Okay, two things that I’m real het up about this morning.
First. There’s another one of those memes going around with a bunch of little girls dressed as princesses except for one who is dressed as Batman and it says something like be a Batman in a world of princesses or whatever. It’s cool for a lot of reasons. One, Batman is cool. Two, it’s cool that little girls are into dressing up as Batman if they love Batman. Three, it’s always cool when a kid breaks from the pack because that’s not always an easy thing to do. HOWEVER. It’s also not cool. It implies that breaking from the pack automatically makes you superior in some way. Sometimes the pack likes awesome shit because it’s awesome, you know? And it’s fine if you – or your kid – wants to like that awesome stuff, too. It’s like shaming someone for liking pop music because it’s popular. Shut the fuck up. It’s popular because people like it. You’re a people. Do the math, jerk.

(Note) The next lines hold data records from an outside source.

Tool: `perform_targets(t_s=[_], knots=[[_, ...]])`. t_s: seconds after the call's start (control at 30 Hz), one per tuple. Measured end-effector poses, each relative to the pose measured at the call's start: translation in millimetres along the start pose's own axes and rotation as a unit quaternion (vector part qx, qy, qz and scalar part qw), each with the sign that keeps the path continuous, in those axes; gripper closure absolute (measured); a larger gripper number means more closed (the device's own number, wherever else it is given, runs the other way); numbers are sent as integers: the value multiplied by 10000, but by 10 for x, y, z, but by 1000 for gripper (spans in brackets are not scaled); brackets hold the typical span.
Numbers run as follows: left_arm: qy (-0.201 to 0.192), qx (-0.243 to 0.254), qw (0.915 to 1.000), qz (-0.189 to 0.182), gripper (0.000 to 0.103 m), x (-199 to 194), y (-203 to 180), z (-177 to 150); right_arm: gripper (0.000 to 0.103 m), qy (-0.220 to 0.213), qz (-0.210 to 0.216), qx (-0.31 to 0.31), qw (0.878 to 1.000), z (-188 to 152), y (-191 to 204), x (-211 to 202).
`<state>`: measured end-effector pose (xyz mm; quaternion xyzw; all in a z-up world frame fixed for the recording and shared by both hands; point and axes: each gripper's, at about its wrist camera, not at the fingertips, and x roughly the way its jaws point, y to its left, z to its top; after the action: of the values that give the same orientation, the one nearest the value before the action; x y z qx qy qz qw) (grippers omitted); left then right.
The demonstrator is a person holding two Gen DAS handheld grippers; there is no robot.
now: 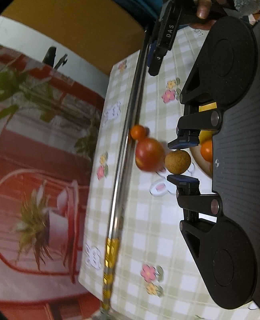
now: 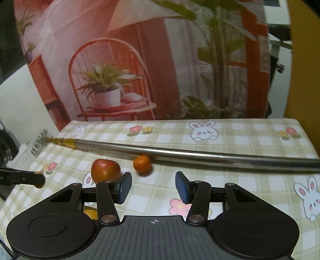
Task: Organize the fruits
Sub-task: 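Grasp another small brown fruit with the left tool while the right tool reaches toward a tangerine, then grasp the tangerine with the right tool while the left tool holds the brown fruit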
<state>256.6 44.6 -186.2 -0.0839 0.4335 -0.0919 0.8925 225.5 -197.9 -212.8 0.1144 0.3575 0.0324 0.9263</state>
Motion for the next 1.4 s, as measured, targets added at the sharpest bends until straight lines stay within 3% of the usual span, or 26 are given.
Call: perform_targets(t_s=[0.4,0.77,1.07,1.4], knots=[[-78,-414,9991,28,74,-45,351,-162,57,38,-7,-506,9987,294,303,478],[-104,-634,9978,168,74,-53,528,-340,57,424,-193,-333,9984,291,268,1142],[-104,-657,9977,129,74,-38,540,-361,59,633,-133,-250,9976,239,317,1383],[-76,-616,9981,63,74,-33,507,-395,69,831,-149,-30,9964,192,312,1524]])
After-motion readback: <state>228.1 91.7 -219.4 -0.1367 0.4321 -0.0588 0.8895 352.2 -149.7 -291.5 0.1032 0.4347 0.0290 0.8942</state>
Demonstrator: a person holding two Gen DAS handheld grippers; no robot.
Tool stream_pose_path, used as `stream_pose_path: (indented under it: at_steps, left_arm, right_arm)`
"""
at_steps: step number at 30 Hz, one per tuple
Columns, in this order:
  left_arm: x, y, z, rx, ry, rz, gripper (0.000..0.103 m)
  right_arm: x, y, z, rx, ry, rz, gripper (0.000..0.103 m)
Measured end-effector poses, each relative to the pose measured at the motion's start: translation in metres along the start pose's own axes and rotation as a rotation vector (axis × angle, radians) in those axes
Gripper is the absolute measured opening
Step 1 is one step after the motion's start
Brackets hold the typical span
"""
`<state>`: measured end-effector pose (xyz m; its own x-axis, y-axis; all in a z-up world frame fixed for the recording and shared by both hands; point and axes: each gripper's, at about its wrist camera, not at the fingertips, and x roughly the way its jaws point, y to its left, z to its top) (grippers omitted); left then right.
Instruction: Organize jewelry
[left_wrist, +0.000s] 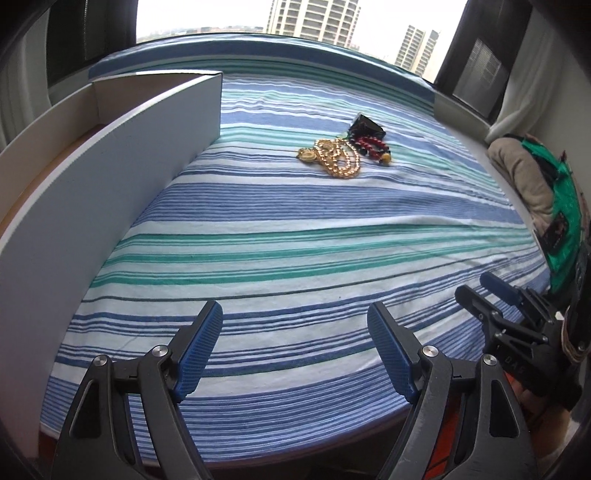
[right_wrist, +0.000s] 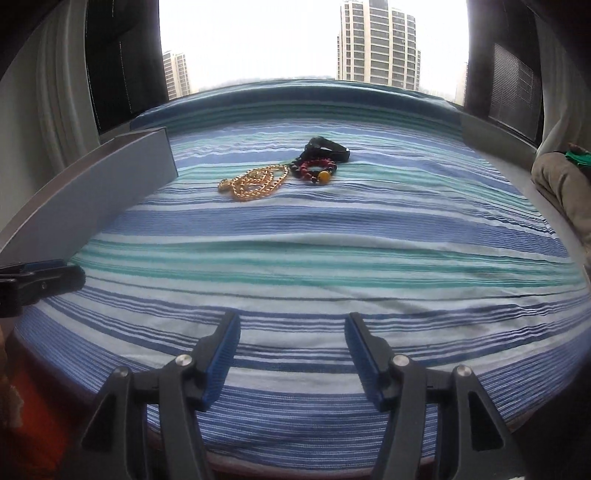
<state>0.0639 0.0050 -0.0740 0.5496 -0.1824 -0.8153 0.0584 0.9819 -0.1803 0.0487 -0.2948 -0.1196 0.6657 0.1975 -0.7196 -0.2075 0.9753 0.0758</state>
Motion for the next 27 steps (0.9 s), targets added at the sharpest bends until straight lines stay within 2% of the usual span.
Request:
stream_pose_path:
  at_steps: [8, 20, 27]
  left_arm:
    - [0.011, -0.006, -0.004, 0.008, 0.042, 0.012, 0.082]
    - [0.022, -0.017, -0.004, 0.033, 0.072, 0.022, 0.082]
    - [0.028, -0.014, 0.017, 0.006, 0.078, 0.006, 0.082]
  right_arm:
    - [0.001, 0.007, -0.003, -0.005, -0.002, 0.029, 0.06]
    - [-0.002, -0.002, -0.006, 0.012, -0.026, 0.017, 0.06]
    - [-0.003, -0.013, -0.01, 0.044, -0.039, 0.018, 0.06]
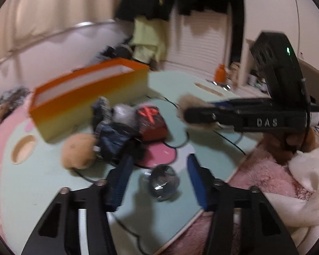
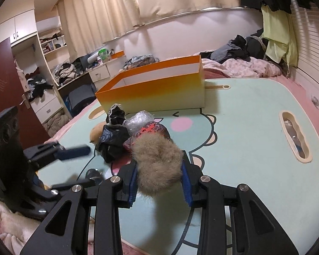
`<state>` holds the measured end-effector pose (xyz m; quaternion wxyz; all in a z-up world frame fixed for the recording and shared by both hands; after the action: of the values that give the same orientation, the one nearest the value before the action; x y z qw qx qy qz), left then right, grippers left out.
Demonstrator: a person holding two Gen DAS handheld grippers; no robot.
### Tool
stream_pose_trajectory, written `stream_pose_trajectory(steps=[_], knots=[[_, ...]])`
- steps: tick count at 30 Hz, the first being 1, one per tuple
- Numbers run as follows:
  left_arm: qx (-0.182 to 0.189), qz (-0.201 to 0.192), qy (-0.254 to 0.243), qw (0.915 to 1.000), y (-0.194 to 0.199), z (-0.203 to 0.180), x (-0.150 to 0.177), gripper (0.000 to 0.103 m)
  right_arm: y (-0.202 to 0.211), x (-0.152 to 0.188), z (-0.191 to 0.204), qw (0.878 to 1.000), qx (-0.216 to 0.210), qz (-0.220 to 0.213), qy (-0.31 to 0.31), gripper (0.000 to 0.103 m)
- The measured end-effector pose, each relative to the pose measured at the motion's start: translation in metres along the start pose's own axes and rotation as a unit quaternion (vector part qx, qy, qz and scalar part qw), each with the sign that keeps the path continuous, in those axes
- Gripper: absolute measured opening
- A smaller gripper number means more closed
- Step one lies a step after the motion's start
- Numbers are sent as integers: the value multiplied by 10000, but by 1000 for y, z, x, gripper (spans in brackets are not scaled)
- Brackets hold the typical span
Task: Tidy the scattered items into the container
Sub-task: 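Grasp the metal cup with the left gripper while the right gripper holds the pompom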
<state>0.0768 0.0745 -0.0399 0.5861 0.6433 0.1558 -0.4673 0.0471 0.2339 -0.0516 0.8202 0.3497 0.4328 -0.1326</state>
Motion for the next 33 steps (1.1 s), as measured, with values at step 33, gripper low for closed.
stream_pose_trajectory(steps=[33], knots=[[-797, -161, 1577, 9841, -16, 132, -129, 26, -34, -112, 3, 9985, 282, 240, 413, 36]])
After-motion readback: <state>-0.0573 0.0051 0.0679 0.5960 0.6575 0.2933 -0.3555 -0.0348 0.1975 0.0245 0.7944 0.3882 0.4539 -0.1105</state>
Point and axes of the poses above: each gripper's, at about its wrist camera, not at the fingertips, and y roughly against the way its jaws point, z to its left, x to its underside, the point moved 3 cm from there along -y, roughly the way its jaws point, and after that the axes turned 13 degrees about -x, right-handed, at the moved point
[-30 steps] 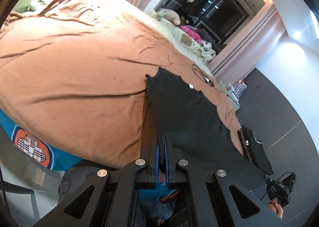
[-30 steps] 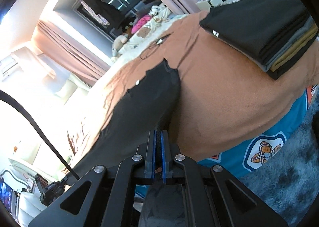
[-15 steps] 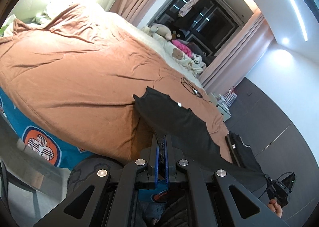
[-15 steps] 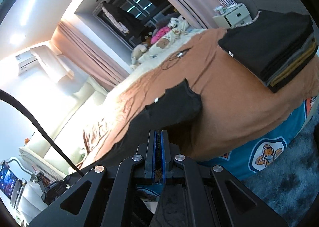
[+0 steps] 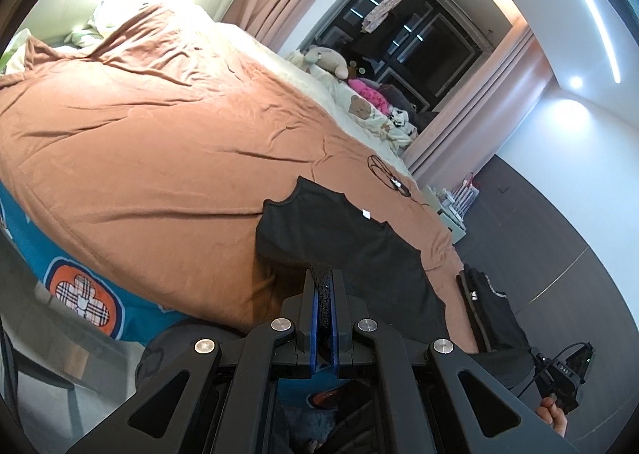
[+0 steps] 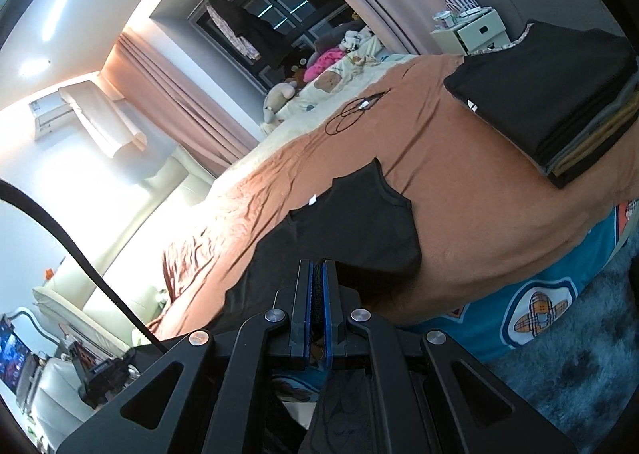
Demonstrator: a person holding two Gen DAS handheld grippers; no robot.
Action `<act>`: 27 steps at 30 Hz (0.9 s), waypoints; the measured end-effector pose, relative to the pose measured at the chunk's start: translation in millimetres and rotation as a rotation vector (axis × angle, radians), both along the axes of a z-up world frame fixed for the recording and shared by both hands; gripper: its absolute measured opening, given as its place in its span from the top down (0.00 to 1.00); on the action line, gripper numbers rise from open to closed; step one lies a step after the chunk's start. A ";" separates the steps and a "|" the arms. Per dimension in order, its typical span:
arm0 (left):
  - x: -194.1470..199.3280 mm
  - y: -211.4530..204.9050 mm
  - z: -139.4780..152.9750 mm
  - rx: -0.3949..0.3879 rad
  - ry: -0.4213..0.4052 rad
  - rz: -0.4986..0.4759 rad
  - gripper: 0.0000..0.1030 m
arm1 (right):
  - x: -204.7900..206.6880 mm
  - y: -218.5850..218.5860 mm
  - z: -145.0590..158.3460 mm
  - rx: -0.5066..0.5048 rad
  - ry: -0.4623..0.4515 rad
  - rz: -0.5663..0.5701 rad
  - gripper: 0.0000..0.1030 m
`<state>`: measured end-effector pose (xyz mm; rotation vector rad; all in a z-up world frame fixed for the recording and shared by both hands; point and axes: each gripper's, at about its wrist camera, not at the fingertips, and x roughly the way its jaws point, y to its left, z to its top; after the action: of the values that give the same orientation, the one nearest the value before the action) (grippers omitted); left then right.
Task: Fold small clothes
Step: 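Lift the hem with both grippers and fold it toward the collar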
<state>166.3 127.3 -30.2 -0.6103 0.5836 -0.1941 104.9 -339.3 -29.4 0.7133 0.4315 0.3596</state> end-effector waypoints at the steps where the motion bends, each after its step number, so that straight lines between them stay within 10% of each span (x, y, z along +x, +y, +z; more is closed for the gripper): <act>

It also implies that choosing a superhero is superior to choosing a princess, and that is some bullshit internalized misogyny to stick on your four year old. “Boy” stuff is not inherently better than girl stuff. Girls who are into “boy” stuff are not “cooler” than girls who are into “girl” stuff. Yes, it is very awesome that more and more little girls are becoming comfortable with choosing superheroes over princesses or choosing to like both. But your daughter’s preferences of one over the other don’t make her a better or worse child than the one next to her. She is not more awesome, more evolved, or more cool because she wants to be Batman instead of a princess. You stop telling her that. You don’t let her think that. You let her know that whatever she likes, whatever she wants to do, whatever she is interested in – it is all fine. And whatever the little girl next to her likes, whatever the little girl next to her wants to do, whatever the little girl next to her is interested in – that’s all fine, too.
If you send the message to your kid that she is better (and I’m using the general “you” to encompass the dickbags I’m talking about here) and heap praise upon her for being such a cool girl for choosing Batman over Sophia, she’s going to think it is better. She’s going to think she’s made a better choice than the Elsa next to her. She might grow up thinking that the superior way to be is whatever way chooses the least “girly” option possible, because the “girly” choice is the lesser choice. And it’s not. It’s a valid choice, too. These memes and ideas – you know, where you see a little girl dressed up as Superman next to two of her friends dressed up like Cinderella, and someone comments, “you’re raising her right!” – are the ones setting these girls up to spend their younger years claiming to “not be like other women,” which, in addition to being a dick thing to say (which, still, most of us have said/legitimately felt at some point or another), also sets her back many, many years in developing the female friendships she’s really going to want and need someday.
Anyway, there’s a lot of points to be made from that and I could keep going, but you’re all smart people who can totally extrapolate further and get everything I wanted to say from the disjointed mess I left up there.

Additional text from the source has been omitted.